Светлана охнула, стала хватать ртом воздух, как рыба, и
оседать на пол.
Упасть он ей не дал. Он схватил ее за волосы, рванул на себя
и поднял. Его глаза, веселые и сумасшедшие, оказались прямо перед ее глазами.
– Ты маленькая дерьмовая сучка, – сладострастно простонал
Евгений Иванович, – тебя нужно воспитывать! Что ж это родители тебя не
воспитали?! Подсунули достойному человеку, и не воспитали! Ну, ничего, папочка
тебя воспитает! Будешь хорошей, милой девочкой. Будешь? Говори, будешь?!
Она молчала, слезы лились из глаз, кожа вместе с волосами
ехала куда-то вверх, и она была уверена, что он вот-вот снимет с нее шкуру, как
с убитого зверя.
– Домой она пошла! – фыркнул Евгений Иванович и ботинком –
он всегда носил остроносые щегольские ботинки, которые тоже были ее врагами, –
ударил ее по ноге. Нога подогнулась и, кажется, сломалась. – Домо-ой! Ты еще из
подъезда не выйдешь, ласковая моя, а твоего батьку уже в «черный воронок»
загребут! А батька у тебя человечек хиленький, слабенький, ублюдок, одним
словом! Хочешь, чтоб батька прямо завтра помер? А? Хочешь? Тебе ведь и
похоронить его не на что будет, да, сладенькая? Ко мне прибежишь, в ногах будешь
валяться, чтоб я и его спас, и всю вашу семейку поганую! Будешь валяться? Ну,
говори, сучка подзаборная!..
Странная штука. Некоторое время она не верила, что все это
происходит именно с ней и наяву.
С ней, которая так хорошо, так счастливо жила! С ней,
которую так любили! Если бы полгода назад кто-нибудь сказал ей, что она выйдет
замуж за чужого человека и тот станет ее бить – всерьез бить! – она бы ни за
что не поверила!
У нее была любовь, которая дается только один раз, и она
знала, что это именно так. И знала, что они никогда не расстанутся и что это
награда – непонятно за что! Награду у нее отобрали, и вместо нее началось
наказание, страшное, отвратительное, только она опять не понимала – за что.
Пожаловаться она не могла. Над отцом, как дамоклов меч,
висела тюрьма, и Евгений Иванович ей неустанно об этом напоминал. Уйти она тоже
не могла. Она могла только сопротивляться, но от этого становилось еще хуже.
Евгений Иванович как будто входил во вкус от ее
сопротивления, распалялся, становился бешеным!..
Тогда она перестала сопротивляться, но и это не помогло.
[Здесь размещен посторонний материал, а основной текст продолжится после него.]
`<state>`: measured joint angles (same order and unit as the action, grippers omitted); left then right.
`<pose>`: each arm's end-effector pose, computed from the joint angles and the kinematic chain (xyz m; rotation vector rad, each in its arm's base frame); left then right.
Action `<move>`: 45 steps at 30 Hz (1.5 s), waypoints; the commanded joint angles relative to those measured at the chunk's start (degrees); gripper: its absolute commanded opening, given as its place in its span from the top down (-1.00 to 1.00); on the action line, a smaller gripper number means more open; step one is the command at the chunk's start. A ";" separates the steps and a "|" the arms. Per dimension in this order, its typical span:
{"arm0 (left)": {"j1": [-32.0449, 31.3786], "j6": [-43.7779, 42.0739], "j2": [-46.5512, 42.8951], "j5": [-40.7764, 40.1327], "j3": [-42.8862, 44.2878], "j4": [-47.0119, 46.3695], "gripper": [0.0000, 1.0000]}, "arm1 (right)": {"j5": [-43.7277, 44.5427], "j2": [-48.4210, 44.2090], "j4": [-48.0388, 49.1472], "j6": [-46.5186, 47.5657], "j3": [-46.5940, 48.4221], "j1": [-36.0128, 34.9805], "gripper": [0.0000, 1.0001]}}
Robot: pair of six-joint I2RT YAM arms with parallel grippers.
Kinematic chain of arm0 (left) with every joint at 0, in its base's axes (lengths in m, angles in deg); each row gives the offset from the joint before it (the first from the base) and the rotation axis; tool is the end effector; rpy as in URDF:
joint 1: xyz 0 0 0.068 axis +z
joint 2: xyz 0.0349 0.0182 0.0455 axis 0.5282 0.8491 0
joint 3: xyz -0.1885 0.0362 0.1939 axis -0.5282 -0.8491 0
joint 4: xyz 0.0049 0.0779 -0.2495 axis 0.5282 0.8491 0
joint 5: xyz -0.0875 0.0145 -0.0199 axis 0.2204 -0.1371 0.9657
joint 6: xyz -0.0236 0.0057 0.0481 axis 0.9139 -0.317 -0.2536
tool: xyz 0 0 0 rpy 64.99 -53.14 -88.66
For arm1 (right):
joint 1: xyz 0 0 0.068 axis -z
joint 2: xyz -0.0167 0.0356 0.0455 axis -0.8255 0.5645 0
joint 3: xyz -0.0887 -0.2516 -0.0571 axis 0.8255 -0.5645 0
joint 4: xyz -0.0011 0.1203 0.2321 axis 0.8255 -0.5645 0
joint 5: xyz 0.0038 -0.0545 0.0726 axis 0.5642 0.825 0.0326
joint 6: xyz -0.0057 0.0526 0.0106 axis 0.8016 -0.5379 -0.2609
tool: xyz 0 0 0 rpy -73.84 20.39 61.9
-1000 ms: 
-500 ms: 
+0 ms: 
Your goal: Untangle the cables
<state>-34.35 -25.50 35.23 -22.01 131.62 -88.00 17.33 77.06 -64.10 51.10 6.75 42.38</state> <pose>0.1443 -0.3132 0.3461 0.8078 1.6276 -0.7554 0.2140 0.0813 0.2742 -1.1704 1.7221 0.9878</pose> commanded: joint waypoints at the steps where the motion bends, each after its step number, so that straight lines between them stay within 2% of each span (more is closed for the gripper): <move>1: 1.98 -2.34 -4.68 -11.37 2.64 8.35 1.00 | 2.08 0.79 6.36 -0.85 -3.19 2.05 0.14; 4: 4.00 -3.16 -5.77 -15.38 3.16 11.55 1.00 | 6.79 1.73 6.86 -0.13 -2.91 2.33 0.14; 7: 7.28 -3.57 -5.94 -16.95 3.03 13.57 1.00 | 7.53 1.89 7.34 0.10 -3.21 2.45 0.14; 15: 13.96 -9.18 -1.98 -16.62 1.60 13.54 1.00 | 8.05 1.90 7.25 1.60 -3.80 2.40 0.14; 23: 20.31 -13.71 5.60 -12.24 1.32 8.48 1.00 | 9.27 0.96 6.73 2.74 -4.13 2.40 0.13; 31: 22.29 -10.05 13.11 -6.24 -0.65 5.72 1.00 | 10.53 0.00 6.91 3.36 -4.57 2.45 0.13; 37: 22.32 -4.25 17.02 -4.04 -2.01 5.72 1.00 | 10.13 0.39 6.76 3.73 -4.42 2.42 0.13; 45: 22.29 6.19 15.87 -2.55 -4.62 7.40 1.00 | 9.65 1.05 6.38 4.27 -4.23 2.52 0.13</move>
Она пыталась угождать, ухаживать, стиснув зубы и не поднимая
глаз, но он все равно находил что-то недостойное в ее поведении и «наказывал»
ее, чтобы она стала «хорошей девочкой».
Она плакала, замазывала синяки на ногах и исполняла все его
прихоти, самые ужасные, самые отвратительные, такие, о которых она даже сейчас,
спустя годы, не могла хладнокровно вспоминать. Просто не могла, и все тут. У
нее как будто обморок начинался, когда она об этом вспоминала!..
И еще ей было стыдно. Ужасно стыдно перед тем, которого она
любила и которого не стало, когда она вышла замуж за Евгения Ивановича. Она
редко думала о нем – если бы часто, сошла бы с ума! – но когда думала, стыд
начинал ее мучить.
Он и не знал, какой слабой она оказалась. Он понятия не
имел, на что она способна, на какие унижения и подлости просто ради того, чтобы
сохранить свою никчемную жизнь. Он и не догадывался, что она такая… лягушка,
холодная и липкая от страха.
Он любил совсем другую женщину, и она не хотела, чтобы он
узнал эту!..
Иногда Евгению Ивановичу нравилось, что она плачет, – и она
начинала плакать. Иногда нравилось, что смеется, – и она смеялась. Иногда она
должна была изображать рабыню, а иногда госпожу, и она изображала, изо всех сил
изображала!.. Но он все равно ее бил.
Она мечтала его убить.
Она придумывала тысячи способов, как именно его убьет. Она
просыпалась и улыбалась от счастья, когда во сне ей снилось, что она его убила!
Убить по-настоящему у нее так и не хватило духу.
Должно быть, она все-таки сошла бы с ума, если бы в один
прекрасный день все не изменилось. Евгений Иванович осознал, что он гениальный
писатель, а Светлана осознала, что имеет над ним некоторую власть.
Она работала в издательстве, становление которого тогда
только начиналось, – Евгений Иванович не запрещал ей работать. Чермак искал
авторов, а Евгений Иванович к тому времени уже отдыхал от праведных
бизнесменских и чиновничьих трудов и пописывал истории. Светлана набирала их на
компьютере, это была затея Евгения Ивановича, который, должно быть, представлял
себя графом Львом Николаевичем Толстым, а Светлану – Софьей Андреевной.
Ей было все равно. Отказаться она не могла – он бы избил ее
до полусмерти, приговаривая, что она должна быть хорошей девочкой и слушаться
папочку! Она перепечатывала, и Евгений Иванович бережно складывал свои опусы в
письменный стол.
Однажды он велел ей, чтобы она показала рукописи своему
начальнику.
– Ему ведь все равно делать нечего, – сказал Евгений
Иванович ласково, снабжая ее толстенной папкой, – сидит небось, в потолок
плюет! Никакого издательства у него не получится, конечно, но пусть хоть
почитает, что умные-то люди пишут!
Чермаку опусы Евгения Ивановича неожиданно понравились.
Должно быть, извращенная фантазия автора приносила некоторые
плоды. Ярослав сказал, что напечатает повесть, и Евгений Иванович по этому
поводу переполошился, как курица, снесшая золотое яйцо.
Почему-то он несколько раз спрашивал у Светланы, не знает ли
кто в издательстве, что это рукопись ее мужа. Она отвечала, что никто не знает,
да и в издательстве в тот момент работало всего человек десять. Но Евгений
Иванович не унимался. Он все продолжал приставать и даже слегка побил ее,
приговаривая, чтобы она не смела никому говорить о том, что она его жена!..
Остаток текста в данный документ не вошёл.